#### Materials provided
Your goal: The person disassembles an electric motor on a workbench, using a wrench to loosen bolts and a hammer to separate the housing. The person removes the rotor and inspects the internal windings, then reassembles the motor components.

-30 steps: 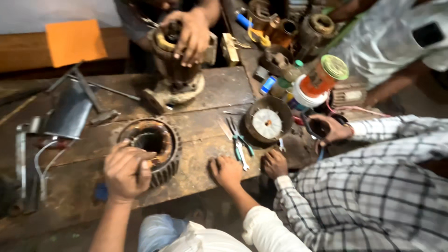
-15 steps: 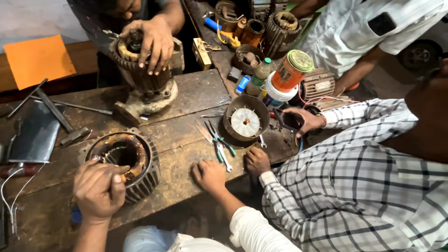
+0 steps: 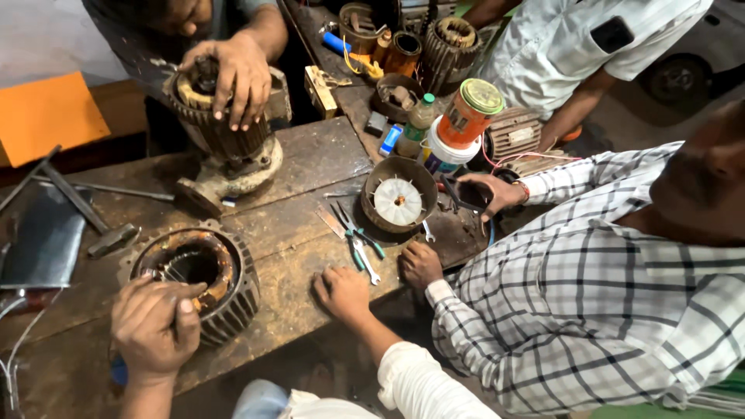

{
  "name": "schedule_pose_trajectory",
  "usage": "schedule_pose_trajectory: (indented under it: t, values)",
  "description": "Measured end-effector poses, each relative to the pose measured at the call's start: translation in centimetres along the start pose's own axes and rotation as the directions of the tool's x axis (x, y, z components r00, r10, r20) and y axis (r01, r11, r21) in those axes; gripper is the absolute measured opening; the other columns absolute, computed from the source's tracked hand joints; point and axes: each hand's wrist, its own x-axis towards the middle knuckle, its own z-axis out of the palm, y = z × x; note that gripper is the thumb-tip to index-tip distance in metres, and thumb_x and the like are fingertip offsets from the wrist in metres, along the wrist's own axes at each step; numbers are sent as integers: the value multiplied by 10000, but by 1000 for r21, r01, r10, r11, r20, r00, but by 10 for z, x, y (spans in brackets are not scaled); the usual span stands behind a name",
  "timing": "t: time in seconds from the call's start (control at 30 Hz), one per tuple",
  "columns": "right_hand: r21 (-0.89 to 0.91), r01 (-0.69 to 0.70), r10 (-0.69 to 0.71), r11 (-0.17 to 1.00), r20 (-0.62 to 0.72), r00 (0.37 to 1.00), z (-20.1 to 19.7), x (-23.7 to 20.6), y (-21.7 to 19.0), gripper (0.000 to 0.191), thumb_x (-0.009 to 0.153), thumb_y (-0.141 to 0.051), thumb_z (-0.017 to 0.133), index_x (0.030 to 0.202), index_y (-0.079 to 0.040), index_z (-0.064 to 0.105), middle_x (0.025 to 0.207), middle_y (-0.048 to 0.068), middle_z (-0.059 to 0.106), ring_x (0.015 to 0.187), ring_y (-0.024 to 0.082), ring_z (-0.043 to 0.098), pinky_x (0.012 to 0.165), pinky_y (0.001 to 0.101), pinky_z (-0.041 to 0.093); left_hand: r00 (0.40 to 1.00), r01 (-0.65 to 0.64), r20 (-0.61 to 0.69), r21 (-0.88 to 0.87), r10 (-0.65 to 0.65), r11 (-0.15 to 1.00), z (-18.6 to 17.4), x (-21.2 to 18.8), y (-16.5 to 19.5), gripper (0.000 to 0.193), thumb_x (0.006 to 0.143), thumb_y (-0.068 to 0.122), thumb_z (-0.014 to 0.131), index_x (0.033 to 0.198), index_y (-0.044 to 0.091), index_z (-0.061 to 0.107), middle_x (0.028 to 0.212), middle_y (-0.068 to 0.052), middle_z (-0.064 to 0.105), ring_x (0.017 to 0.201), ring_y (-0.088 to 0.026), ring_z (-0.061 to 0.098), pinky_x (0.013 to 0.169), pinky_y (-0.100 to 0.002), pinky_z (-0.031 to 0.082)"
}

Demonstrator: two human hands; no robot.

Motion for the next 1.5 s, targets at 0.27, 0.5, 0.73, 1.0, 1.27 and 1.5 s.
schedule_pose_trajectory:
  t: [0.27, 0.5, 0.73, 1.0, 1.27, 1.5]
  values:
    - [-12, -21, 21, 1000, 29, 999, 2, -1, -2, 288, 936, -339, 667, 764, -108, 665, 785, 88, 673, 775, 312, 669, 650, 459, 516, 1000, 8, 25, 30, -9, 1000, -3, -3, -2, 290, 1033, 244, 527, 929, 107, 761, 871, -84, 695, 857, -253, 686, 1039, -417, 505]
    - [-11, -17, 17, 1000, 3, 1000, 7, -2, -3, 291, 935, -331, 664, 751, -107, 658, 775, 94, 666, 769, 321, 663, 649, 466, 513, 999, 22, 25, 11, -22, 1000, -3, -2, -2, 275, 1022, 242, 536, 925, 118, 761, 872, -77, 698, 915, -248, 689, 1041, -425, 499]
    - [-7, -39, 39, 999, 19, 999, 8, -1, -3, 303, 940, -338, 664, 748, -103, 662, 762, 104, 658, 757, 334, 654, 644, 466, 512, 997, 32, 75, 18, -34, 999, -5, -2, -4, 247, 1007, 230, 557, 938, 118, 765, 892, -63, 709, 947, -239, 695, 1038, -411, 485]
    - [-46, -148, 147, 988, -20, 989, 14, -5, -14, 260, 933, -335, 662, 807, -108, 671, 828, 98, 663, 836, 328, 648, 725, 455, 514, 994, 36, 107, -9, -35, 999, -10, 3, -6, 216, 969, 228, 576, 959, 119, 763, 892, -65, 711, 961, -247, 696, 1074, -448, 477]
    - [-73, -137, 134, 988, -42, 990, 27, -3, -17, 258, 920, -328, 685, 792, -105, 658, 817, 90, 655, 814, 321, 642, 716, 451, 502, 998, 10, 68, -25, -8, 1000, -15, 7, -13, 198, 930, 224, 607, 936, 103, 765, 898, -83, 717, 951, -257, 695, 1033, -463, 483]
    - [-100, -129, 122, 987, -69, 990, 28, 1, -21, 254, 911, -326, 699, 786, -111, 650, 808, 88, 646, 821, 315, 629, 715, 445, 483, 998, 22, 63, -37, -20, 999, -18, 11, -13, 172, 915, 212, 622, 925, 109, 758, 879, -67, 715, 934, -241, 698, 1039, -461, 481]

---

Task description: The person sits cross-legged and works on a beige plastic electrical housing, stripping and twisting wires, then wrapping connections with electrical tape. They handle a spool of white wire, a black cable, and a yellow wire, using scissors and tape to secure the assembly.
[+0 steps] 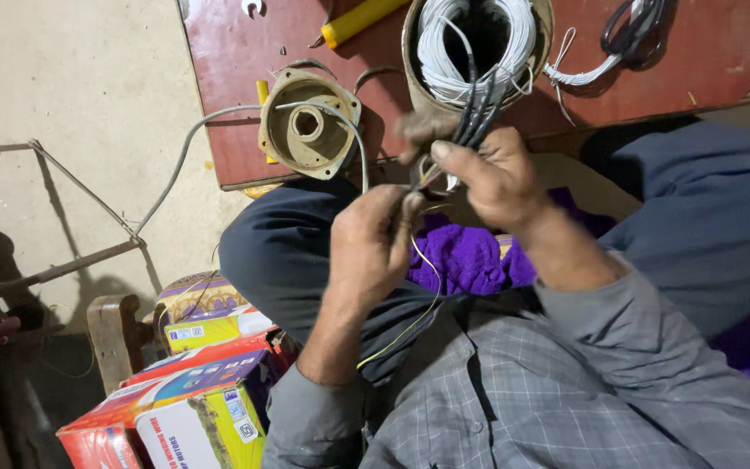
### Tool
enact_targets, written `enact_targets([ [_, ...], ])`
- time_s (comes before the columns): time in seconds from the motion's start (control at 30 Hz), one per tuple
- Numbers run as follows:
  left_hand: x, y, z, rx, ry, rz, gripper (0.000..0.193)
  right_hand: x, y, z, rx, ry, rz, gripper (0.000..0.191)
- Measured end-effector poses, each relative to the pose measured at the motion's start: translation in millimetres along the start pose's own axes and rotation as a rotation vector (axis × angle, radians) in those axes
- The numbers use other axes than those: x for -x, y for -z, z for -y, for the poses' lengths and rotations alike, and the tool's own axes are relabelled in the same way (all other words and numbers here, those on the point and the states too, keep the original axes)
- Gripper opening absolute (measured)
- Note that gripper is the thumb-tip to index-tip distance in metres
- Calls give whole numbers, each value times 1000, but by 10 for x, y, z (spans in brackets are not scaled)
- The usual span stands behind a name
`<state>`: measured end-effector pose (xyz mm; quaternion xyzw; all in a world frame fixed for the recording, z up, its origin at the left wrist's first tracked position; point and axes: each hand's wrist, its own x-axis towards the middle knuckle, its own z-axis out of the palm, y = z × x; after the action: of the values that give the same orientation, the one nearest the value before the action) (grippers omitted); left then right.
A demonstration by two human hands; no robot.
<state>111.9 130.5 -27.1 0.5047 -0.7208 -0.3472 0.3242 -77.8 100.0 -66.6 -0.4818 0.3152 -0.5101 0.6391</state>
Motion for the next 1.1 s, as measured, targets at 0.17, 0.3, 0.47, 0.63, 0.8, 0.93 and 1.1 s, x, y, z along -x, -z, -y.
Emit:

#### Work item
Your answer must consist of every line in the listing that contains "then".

#### Finished exercise
Your goal: The person disassembles an electric motor on a workbench, using a wrench to loosen bolts and a hammer to separate the housing. The person removes the rotor and inspects the internal windings, then reassembles the motor components.
Task description: The person sits cross-legged and works on a beige plastic electrical housing, stripping and twisting wires, then wrapping connections with electrical tape. They handle a spool of white wire, a black cable, and a yellow wire, using scissors and tape to secure the assembly.
`<state>`: measured end-effector pose (xyz mm; quaternion xyzw; all in a world frame fixed for the recording, z up, its origin at the left wrist's first tracked position; point and axes: each hand's wrist, its own x-axis towards the middle knuckle, its own z-axis out of the palm, y = z × x; after the action: of the values that give the same orientation, the one nearest the value before the action) (grippers omitted); left then right.

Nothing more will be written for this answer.